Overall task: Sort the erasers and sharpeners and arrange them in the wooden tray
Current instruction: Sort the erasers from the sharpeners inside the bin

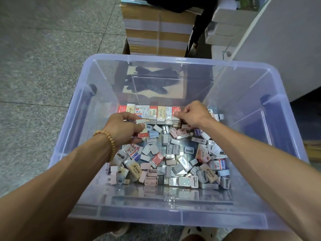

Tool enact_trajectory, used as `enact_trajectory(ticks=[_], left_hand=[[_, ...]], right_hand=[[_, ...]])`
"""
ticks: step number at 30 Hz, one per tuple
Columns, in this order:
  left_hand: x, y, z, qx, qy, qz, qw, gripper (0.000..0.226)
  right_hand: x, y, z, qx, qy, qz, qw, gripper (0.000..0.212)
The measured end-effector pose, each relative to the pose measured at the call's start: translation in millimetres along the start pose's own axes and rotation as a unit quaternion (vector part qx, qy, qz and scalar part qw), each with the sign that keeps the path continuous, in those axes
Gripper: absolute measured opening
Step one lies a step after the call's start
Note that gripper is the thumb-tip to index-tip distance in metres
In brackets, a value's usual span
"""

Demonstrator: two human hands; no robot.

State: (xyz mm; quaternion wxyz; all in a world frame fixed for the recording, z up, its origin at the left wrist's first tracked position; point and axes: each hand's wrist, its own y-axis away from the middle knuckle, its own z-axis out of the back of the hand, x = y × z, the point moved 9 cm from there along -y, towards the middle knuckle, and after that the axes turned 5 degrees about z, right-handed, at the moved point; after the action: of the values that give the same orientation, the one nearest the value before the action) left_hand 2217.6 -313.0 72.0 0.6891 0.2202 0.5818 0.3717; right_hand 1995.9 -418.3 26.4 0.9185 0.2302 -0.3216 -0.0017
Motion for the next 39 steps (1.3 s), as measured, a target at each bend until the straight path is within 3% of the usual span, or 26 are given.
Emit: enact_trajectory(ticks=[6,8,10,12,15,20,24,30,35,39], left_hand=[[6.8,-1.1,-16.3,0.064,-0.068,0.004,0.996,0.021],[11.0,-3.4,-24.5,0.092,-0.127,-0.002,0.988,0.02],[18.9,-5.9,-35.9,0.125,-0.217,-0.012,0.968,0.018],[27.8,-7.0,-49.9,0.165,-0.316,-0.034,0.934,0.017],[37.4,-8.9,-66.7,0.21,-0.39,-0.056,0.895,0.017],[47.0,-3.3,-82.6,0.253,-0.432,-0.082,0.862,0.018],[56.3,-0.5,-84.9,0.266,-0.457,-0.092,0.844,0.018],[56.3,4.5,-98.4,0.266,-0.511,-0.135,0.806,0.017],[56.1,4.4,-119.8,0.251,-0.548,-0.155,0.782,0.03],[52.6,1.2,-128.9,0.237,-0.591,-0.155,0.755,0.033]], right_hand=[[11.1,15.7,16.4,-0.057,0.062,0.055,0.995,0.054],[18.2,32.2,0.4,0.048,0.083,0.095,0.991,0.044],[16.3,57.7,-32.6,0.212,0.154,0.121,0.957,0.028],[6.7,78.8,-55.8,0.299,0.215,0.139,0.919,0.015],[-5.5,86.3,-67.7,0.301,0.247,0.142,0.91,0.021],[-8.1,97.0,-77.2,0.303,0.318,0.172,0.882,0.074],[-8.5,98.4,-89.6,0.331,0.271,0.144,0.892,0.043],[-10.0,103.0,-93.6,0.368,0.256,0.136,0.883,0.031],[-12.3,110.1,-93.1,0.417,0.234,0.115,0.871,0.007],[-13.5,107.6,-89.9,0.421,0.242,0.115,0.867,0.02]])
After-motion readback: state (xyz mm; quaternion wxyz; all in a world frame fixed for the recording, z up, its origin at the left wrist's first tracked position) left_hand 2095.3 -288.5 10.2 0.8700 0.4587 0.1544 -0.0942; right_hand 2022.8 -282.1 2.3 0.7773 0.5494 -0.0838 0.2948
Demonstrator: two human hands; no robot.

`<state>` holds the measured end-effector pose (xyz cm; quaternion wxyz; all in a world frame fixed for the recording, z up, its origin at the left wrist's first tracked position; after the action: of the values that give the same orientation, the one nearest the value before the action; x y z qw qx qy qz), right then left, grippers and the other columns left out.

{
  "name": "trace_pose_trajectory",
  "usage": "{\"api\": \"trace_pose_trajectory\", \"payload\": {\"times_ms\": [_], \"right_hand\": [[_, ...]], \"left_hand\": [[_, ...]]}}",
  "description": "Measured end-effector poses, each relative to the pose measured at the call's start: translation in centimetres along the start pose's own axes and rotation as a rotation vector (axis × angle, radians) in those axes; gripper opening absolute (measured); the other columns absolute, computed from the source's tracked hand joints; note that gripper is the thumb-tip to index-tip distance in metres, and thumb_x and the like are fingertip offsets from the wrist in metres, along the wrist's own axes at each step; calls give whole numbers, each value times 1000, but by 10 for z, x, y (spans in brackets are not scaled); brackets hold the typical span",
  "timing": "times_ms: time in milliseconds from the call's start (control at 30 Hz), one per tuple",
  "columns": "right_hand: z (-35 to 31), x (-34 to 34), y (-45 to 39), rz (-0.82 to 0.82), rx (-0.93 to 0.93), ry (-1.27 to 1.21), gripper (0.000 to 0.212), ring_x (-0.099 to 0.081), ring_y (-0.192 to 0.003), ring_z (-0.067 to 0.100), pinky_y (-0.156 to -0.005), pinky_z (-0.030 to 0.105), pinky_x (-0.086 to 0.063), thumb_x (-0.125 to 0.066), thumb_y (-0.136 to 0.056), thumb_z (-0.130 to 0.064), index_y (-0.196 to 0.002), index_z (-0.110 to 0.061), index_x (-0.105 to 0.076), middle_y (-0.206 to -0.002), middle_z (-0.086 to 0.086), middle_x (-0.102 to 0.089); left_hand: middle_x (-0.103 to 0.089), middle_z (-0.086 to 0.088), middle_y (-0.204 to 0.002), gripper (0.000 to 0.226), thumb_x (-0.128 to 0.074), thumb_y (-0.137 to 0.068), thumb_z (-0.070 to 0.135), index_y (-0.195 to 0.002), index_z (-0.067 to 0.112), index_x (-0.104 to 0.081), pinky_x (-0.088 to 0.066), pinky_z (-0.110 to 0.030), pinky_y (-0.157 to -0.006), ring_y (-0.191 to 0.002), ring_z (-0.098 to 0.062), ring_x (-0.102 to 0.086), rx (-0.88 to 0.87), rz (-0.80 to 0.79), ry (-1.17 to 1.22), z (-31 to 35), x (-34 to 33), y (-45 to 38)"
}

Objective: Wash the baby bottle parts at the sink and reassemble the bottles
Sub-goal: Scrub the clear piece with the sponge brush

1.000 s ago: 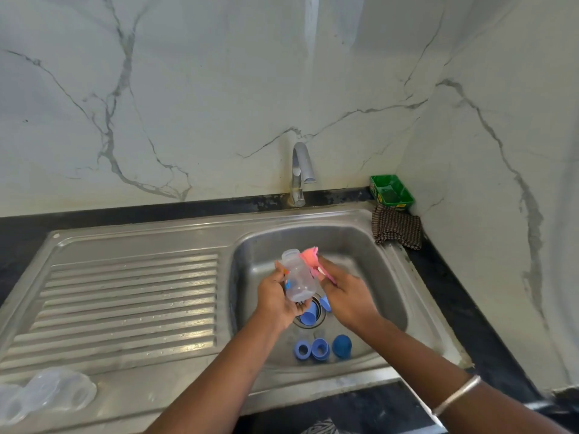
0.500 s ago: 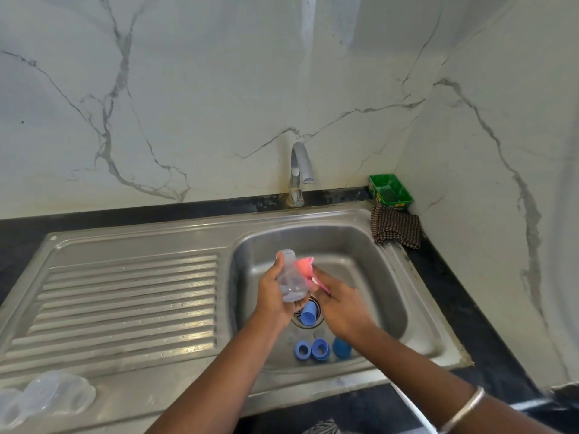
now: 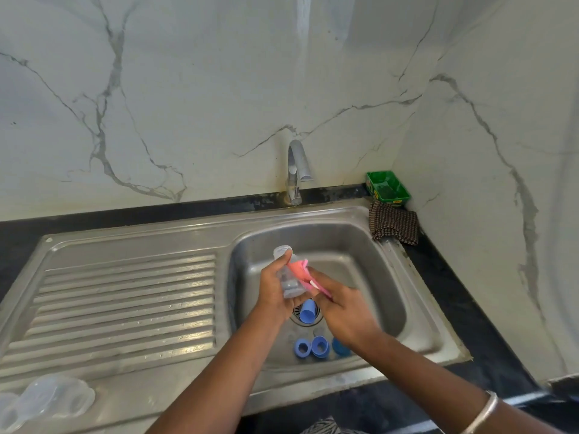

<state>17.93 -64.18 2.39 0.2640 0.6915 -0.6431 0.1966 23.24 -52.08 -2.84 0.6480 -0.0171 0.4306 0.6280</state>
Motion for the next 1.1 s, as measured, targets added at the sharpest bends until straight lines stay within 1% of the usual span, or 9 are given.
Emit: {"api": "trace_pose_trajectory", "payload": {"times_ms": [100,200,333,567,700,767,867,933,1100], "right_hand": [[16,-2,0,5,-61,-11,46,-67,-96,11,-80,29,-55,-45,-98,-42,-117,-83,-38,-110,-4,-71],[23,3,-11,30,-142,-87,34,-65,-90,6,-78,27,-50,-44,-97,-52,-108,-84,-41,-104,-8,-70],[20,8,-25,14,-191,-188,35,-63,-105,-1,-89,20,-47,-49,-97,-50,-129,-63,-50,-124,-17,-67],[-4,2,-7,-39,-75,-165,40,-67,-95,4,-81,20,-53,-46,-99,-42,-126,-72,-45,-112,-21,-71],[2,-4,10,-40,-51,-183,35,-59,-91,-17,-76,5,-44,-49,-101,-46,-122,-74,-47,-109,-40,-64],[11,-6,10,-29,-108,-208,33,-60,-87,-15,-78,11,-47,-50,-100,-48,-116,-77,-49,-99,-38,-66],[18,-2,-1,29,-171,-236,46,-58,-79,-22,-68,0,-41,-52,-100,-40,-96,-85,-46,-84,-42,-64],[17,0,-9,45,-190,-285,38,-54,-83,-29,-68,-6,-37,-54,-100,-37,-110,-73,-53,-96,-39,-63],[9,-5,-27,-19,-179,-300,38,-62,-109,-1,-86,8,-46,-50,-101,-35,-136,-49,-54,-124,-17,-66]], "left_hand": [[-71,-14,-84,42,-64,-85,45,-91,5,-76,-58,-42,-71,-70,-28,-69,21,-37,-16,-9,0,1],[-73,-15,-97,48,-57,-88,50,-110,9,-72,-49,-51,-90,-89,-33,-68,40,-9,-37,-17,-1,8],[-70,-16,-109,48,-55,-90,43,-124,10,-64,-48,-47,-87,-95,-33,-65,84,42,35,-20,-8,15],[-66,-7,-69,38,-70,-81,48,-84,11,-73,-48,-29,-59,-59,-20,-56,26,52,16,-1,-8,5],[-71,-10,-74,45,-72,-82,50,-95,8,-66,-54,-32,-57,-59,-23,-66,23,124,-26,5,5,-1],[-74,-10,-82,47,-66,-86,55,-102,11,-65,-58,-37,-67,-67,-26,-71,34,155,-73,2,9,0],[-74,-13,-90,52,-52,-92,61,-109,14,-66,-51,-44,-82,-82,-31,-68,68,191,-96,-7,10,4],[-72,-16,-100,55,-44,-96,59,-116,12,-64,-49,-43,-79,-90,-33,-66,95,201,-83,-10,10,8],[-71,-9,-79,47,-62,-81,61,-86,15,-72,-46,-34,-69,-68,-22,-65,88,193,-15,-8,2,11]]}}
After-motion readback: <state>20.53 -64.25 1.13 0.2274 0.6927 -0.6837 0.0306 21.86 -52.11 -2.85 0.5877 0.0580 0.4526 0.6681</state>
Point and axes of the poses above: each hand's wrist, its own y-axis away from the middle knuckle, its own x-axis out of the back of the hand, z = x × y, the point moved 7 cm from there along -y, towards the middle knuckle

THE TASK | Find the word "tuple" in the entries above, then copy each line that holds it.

REPLY |
ticks: step number at 30 Hz, one per tuple
  "timing": "times_ms: time in milliseconds from the call's start (control at 30 Hz), one per tuple",

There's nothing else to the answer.